I have created an index as follows
PUT /wordforms_example
{
"mappings": {
"dynamic": "strict",
"properties": {
"test_field": {
"type": "text",
"analyzer": "synonym_words_analyzer_index",
"search_analyzer": "synonym_words_analyzer_search"
}
}
},
"settings": {
"index": {
"analysis": {
"filter": {
"english_stopwords": {
"type":"stop",
"language":"english",
"stopwords":["a","an","and","are","as","at","be","but","by","for","if","in","into","is","it","no","not",
"of","on","or","such","that","the","their","then","there","these","they",
"this", "to", "was", "will", "with", "vs"]
},
"english_synonyms_index": {
"type": "synonym",
"expand": true,
"synonyms": ["ICC, I.C.C, International Cricket Council",
"ICB, I.C.B, International Cricket Board"]
},
"english_synonyms_search": {
"type": "synonym_graph",
"expand": true,
"synonyms": ["ICC, I.C.C, International Cricket Council",
"ICB, I.C.B, International Cricket Board"]
}
},
"analyzer": {
"synonym_words_analyzer_search": {
"filter": [
"lowercase",
"english_synonyms_search",
"english_stopwords"
],
"tokenizer": "standard"
},
"synonym_words_analyzer_index": {
"filter": [
"lowercase",
"english_synonyms_index",
"english_stopwords"
],
"tokenizer": "standard"
}
}
},
"number_of_replicas": "0"
}
}
}
Then indexed some data as shown below
POST wordforms_example/_doc
{
"test_field": "International Cricket Council vs bcci"
}
POST wordforms_example/_doc
{
"test_field": "I.C.C vs bcci"
}
POST /wordforms_example/_doc
{
"test_field": "ICC vs bcci"
}
POST /wordforms_example/_doc
{
"test_field": "ICB vs bcci"
}
POST /wordforms_example/_doc
{
"test_field": "I.C.B vs bcci"
}
POST wordforms_example/_doc
{
"test_field": "International Cricket Board vs bcci"
}
Then tried to get the data using the match_phrase query, as follow
GET wordforms_example/_search
{
"track_total_hits":true,
"highlight":{
"require_field_match":true,
"fields":{
"*":{
}
},
"pre_tags":[
"<b>"
],
"post_tags":[
"</b>"
]
},
"query":{
"bool":{
"must":[
{
"match_phrase":{
"test_field":{
"query":"ICC vs bcci"
}
}
}
]
}
},
"sort":{
"_score":"desc"
}
}
But elasticsearch didn't return any results.

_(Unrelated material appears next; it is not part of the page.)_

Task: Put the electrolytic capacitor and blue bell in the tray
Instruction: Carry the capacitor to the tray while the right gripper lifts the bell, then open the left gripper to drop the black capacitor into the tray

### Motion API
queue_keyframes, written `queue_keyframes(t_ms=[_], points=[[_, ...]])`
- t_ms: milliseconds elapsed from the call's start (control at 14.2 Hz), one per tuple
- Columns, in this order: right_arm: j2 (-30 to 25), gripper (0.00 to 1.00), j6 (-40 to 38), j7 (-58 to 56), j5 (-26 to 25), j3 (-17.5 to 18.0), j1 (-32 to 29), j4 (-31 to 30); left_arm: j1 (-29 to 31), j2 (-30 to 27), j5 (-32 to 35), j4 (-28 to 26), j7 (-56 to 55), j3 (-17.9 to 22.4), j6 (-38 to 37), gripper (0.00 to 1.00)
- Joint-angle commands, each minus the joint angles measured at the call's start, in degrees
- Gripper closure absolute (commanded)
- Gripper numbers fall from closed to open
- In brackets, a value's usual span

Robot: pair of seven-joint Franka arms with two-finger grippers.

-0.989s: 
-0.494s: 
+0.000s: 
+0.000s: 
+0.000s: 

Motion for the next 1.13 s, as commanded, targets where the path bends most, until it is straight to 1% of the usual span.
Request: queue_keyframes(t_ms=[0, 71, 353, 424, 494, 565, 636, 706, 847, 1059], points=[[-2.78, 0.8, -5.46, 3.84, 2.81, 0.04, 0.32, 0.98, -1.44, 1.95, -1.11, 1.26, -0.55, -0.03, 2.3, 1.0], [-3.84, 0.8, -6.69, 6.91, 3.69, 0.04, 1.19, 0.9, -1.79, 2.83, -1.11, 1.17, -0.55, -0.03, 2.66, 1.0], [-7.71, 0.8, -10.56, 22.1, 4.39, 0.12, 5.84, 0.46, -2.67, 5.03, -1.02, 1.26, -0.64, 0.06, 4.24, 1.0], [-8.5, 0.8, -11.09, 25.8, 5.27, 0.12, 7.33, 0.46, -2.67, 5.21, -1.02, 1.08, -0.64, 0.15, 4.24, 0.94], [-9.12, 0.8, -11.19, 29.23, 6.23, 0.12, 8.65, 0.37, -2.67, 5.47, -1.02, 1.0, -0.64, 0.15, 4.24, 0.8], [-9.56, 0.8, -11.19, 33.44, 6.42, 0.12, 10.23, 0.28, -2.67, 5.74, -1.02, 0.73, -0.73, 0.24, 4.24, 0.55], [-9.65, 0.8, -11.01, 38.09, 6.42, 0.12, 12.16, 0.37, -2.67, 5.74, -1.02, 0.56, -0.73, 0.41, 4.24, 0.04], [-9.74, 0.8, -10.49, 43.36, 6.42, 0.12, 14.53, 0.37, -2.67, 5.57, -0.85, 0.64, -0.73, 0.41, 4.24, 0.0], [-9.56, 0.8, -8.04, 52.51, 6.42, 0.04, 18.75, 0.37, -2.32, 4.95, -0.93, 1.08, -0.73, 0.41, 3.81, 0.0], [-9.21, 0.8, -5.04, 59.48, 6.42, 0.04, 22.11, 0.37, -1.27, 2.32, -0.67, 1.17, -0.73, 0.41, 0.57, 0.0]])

But when I searched for ICC vs
instead of ICC vs bcci
with match_phrase query itself it returned the following results
"took": 1,
"timed_out": false,
"_shards": {
"total": 1,
"successful": 1,
"skipped": 0,
"failed": 0
},
"hits": {
"total": {
"value": 3,
"relation": "eq"
},
"max_score": 3.9206777,
"hits": [
{
"_index": "wordforms_example",
"_id": "bfjjE4QBPemNUyXPwGRi",
"_score": 3.9206777,
"_source": {
"test_field": "I.C.C vs bcci"
},
"highlight": {
"test_field": [
"<b>I.C.C</b> <b>vs</b> <b>bcci</b>"
]
}
},
{
"_index": "wordforms_example",
"_id": "bvjjE4QBPemNUyXPyWTI",
"_score": 3.9206777,
"_source": {
"test_field": "ICC vs bcci"
},
"highlight": {
"test_field": [
"<b>ICC</b> <b>vs</b> <b>bcci</b>"
]
}
},
{
"_index": "wordforms_example",
"_id": "bPjjE4QBPemNUyXPtmRv",
"_score": 3.7698822,
"_source": {
"test_field": "International Cricket Council vs bcci"
},
"highlight": {
"test_field": [
"<b>International Cricket</b> <b>Council</b> vs bcci"
]
}
}
]
}
}
If we check the results we can see that results have some invalid highlights also
Then for the below query also I get invalid highlighting, following is a match query
GET wordforms_example/_search
{
"track_total_hits":true,
"timeout":"5s",
"highlight":{
"require_field_match":true,
"fields":{
"*":{
}
},
"pre_tags":[
"<b>"
],
"post_tags":[
"</b>"
]
},
"query":{
"bool":{
"must":[
{
"match":{
"test_field":{
"query":"icc",
"zero_terms_query":"all"
}
}
},
{
"match":{
"test_field":{
"query":"vs",
"zero_terms_query":"all"
}
}
},
{
"match":{
"test_field":{
"query":"bcci",
"zero_terms_query":"all"
}
}
}
]
}
},
"from":0,
"size":10
}
Here problem I am facing is
- Highlighting is not as expected
- If I am searching for some text with match_phrase, which has stopword and multiword synonyms then I am not getting any results, even though there is a match. (In the above example I am searching for
ICC vs bcci
)
I have referred this but didn't solve my usecase
Also I checked the analyzers,and it generates valid tokens
POST wordforms_example/_analyze
{
"text": "ICC vs bcci",
"analyzer": "synonym_words_analyzer_index"
}
POST wordforms_example/_analyze
{
"text": "ICC vs bcci",
"analyzer": "synonym_words_analyzer_search"
}
Tokens it generated:
{
"tokens": [
{
"token": "i.c.c",
"start_offset": 0,
"end_offset": 3,
"type": "SYNONYM",
"position": 0,
"positionLength": 3
},
{
"token": "international",
"start_offset": 0,
"end_offset": 3,
"type": "SYNONYM",
"position": 0
},
{
"token": "icc",
"start_offset": 0,
"end_offset": 3,
"type": "<ALPHANUM>",
"position": 0,
"positionLength": 3
},
{
"token": "cricket",
"start_offset": 0,
"end_offset": 3,
"type": "SYNONYM",
"position": 1
},
{
"token": "council",
"start_offset": 0,
"end_offset": 3,
"type": "SYNONYM",
"position": 2
},
{
"token": "bcci",
"start_offset": 7,
"end_offset": 11,
"type": "<ALPHANUM>",
"position": 4
}
]
}
Thank you....in advance.